__DIRECTIONS FOR THIS TASK__: Look through the material below and copy every line containing the word "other".

──────

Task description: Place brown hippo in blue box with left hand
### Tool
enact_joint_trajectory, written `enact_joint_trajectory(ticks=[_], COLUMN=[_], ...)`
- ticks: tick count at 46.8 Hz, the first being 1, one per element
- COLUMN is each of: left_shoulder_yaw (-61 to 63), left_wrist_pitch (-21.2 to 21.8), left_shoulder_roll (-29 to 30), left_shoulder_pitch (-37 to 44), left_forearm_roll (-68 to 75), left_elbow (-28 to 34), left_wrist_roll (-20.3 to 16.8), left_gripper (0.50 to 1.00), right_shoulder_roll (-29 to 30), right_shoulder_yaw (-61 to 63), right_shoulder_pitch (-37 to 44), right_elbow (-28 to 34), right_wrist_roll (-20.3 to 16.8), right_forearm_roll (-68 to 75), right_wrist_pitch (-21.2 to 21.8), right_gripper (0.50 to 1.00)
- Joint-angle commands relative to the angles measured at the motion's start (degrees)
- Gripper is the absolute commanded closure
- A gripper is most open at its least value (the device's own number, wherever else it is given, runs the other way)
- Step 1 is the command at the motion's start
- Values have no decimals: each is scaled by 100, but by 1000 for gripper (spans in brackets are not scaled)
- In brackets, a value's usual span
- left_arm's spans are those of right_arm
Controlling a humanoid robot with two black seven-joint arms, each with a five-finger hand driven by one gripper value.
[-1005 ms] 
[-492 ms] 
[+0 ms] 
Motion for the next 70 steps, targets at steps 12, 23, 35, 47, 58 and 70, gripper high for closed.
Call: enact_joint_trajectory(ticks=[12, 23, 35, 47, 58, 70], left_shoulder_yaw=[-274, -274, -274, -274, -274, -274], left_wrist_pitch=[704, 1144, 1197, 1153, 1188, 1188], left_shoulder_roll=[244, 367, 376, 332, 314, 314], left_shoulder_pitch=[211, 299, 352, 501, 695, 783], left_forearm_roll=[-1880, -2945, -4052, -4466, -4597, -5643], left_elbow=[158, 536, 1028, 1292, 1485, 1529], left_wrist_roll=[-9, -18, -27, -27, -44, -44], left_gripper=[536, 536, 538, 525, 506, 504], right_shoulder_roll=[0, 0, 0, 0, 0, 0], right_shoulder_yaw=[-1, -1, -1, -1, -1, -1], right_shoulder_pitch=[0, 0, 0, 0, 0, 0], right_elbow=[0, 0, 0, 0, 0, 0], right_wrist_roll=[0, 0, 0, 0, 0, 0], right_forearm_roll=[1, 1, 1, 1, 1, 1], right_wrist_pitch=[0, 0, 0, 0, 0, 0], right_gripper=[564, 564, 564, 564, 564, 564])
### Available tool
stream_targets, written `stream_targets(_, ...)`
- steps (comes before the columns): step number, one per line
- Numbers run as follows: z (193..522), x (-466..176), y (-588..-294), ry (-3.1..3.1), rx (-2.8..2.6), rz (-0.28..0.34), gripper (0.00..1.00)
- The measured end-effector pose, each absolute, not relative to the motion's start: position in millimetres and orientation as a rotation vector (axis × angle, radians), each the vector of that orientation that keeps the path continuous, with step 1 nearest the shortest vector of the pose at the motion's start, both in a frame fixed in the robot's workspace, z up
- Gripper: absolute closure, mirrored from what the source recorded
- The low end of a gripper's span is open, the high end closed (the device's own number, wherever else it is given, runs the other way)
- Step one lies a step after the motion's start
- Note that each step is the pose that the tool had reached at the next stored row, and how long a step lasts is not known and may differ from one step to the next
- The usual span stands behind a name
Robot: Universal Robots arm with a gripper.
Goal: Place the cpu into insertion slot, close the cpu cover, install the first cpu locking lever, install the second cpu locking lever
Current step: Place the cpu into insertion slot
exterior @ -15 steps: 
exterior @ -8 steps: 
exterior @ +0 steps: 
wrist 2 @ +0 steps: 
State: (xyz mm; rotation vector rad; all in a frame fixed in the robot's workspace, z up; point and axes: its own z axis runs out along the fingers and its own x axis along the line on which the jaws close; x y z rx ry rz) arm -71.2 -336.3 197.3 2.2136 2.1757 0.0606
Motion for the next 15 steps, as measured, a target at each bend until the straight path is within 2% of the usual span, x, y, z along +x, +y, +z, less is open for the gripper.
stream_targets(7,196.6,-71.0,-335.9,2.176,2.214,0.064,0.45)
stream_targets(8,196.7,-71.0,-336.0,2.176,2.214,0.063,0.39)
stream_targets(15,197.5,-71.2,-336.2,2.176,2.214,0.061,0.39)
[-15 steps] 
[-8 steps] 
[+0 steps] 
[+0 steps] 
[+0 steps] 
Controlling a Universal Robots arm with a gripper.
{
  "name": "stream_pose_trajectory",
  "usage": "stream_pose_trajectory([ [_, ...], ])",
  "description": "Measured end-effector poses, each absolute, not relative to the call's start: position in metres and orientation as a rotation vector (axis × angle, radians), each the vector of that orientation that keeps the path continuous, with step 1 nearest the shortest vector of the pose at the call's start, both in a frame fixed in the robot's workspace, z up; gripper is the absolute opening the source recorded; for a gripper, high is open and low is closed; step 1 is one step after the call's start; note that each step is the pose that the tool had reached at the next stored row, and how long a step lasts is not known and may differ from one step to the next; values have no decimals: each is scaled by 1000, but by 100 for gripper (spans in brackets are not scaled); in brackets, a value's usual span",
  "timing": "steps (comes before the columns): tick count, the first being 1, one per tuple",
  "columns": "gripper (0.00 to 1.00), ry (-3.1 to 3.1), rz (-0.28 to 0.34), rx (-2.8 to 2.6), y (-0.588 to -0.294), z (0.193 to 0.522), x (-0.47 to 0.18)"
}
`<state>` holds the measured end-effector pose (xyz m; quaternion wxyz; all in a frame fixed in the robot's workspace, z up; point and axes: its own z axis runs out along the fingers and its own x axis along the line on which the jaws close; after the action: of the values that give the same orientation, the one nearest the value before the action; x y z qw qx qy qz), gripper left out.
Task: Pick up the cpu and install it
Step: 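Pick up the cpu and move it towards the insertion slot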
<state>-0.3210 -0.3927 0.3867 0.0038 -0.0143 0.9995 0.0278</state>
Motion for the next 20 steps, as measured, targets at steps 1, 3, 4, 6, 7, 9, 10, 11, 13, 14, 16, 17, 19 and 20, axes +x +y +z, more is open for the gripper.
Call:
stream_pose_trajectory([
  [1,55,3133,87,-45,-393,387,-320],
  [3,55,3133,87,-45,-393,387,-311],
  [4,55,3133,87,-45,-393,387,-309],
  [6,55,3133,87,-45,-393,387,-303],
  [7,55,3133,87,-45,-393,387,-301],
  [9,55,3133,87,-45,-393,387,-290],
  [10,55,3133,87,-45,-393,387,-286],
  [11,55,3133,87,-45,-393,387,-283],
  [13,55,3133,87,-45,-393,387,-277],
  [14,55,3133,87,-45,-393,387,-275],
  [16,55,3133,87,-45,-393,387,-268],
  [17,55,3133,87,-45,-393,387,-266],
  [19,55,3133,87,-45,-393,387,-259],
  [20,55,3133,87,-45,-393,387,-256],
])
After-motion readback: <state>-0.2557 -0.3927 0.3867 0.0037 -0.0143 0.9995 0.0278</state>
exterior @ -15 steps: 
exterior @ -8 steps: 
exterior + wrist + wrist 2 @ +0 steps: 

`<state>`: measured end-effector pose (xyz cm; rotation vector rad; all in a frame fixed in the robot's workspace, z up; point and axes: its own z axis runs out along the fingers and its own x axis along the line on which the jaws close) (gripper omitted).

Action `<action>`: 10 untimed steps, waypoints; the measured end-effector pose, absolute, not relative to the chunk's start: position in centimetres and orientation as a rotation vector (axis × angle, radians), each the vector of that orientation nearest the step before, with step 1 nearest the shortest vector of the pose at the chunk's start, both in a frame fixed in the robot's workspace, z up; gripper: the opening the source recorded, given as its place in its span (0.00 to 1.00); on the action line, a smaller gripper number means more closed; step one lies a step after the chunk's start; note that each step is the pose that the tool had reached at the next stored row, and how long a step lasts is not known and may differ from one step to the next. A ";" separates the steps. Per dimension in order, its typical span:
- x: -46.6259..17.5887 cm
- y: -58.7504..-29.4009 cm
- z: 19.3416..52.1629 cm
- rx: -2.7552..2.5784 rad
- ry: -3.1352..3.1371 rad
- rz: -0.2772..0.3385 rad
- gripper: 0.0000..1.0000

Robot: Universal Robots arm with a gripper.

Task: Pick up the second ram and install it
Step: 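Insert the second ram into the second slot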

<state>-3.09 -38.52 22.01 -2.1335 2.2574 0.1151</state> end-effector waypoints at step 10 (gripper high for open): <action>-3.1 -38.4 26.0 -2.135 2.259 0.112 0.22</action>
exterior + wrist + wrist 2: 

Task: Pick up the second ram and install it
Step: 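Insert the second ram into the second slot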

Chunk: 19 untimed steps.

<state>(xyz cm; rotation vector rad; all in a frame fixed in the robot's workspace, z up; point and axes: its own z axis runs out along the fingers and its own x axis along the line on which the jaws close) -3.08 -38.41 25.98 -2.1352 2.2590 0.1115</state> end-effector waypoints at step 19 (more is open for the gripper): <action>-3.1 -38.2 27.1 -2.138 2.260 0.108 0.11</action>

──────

__EXERCISE RESPONSE__:
- A gripper is most open at its least value (the device's own number, wherever else it is given, runs the other way)
- The low end of a gripper's span is open, the high end closed (the device's own number, wherever else it is given, runs the other way)

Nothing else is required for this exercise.